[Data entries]
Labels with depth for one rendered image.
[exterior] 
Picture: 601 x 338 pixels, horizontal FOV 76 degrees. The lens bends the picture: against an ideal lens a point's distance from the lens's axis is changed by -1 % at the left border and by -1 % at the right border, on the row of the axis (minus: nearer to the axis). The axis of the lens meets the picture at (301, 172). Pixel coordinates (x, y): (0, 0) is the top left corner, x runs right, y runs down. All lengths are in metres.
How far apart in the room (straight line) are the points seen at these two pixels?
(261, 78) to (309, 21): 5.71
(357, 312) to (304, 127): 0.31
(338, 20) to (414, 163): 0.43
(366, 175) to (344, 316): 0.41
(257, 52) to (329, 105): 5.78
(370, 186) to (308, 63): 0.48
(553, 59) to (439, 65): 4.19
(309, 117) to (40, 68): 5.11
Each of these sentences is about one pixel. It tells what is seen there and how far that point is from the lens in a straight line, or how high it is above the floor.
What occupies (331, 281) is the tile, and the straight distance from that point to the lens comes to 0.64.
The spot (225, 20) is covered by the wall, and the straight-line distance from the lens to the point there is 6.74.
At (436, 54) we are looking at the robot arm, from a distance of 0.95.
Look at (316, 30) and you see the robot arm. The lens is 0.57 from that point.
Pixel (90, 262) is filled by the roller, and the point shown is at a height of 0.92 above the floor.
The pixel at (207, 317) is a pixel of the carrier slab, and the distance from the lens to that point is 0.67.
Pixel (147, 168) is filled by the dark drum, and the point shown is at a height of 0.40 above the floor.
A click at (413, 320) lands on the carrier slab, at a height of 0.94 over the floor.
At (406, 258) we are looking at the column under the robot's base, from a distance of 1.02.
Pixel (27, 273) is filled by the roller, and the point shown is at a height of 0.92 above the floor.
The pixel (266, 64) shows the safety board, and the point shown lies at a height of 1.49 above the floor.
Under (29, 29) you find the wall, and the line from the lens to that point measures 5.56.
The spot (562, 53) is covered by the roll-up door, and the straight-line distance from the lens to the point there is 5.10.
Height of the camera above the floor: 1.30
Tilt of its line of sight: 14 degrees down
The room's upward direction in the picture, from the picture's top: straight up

...

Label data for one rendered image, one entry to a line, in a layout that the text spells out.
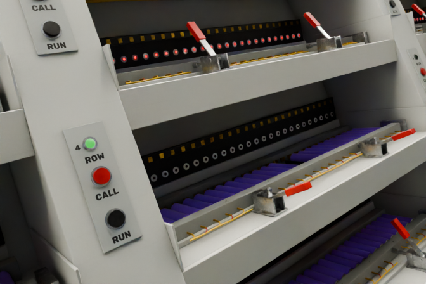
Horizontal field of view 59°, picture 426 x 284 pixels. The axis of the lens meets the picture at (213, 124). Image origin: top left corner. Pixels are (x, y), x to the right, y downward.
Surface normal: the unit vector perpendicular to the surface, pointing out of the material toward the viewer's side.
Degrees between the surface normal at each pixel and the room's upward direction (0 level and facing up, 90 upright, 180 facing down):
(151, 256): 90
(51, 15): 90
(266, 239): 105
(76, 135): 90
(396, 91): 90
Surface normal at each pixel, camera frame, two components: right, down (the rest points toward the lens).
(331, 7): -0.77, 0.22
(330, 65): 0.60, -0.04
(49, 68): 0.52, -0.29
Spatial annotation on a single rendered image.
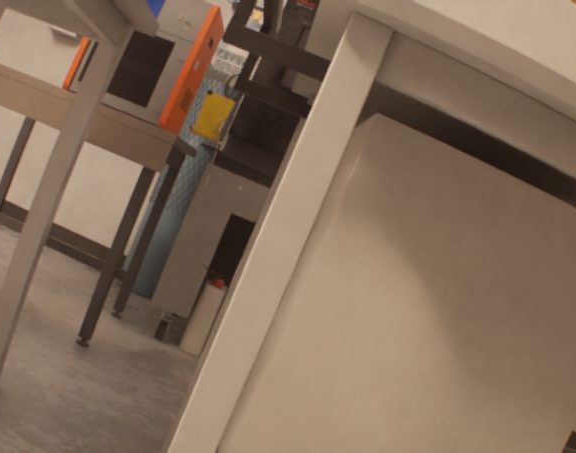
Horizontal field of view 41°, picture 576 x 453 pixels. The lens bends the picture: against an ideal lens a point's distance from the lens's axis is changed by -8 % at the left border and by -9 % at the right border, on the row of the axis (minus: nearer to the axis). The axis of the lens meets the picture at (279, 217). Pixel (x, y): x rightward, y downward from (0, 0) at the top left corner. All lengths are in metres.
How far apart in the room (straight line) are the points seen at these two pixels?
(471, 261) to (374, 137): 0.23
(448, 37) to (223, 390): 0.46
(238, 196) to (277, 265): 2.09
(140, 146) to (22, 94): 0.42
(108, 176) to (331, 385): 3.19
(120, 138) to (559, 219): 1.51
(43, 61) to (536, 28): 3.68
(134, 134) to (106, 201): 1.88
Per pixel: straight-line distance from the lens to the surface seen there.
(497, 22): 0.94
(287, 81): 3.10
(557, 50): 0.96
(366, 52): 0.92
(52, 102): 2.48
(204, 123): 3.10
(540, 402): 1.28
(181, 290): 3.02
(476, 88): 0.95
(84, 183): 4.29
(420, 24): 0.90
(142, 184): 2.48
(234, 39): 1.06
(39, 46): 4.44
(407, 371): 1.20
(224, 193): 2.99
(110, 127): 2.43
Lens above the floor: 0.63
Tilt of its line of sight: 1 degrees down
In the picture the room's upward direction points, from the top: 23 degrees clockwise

What the task asks »
Reproduce exactly the section above that begins at the line containing "Labels with depth for one rendered image." and ends at the line containing "(309, 117) to (40, 68): 5.11", leaving out all other lines.

Task solution »
Labels with depth for one rendered image.
[exterior] 
Picture: 601 x 338 pixels, horizontal FOV 76 degrees. The lens bends the picture: against an ideal lens a point's distance from the lens's axis is changed by -1 % at the left border and by -1 % at the right border, on the row of the axis (minus: nearer to the axis). The axis of the lens meets the picture at (301, 172). Pixel coordinates (x, y): (0, 0) is the top left corner, x runs right, y runs down. All lengths are in metres.
How far apart in the room (straight line) are the points seen at these two pixels?
(261, 78) to (309, 21): 5.71
(357, 312) to (304, 127): 0.31
(338, 20) to (414, 163): 0.43
(366, 175) to (344, 316): 0.41
(257, 52) to (329, 105): 5.78
(370, 186) to (308, 63): 0.48
(553, 59) to (439, 65): 4.19
(309, 117) to (40, 68): 5.11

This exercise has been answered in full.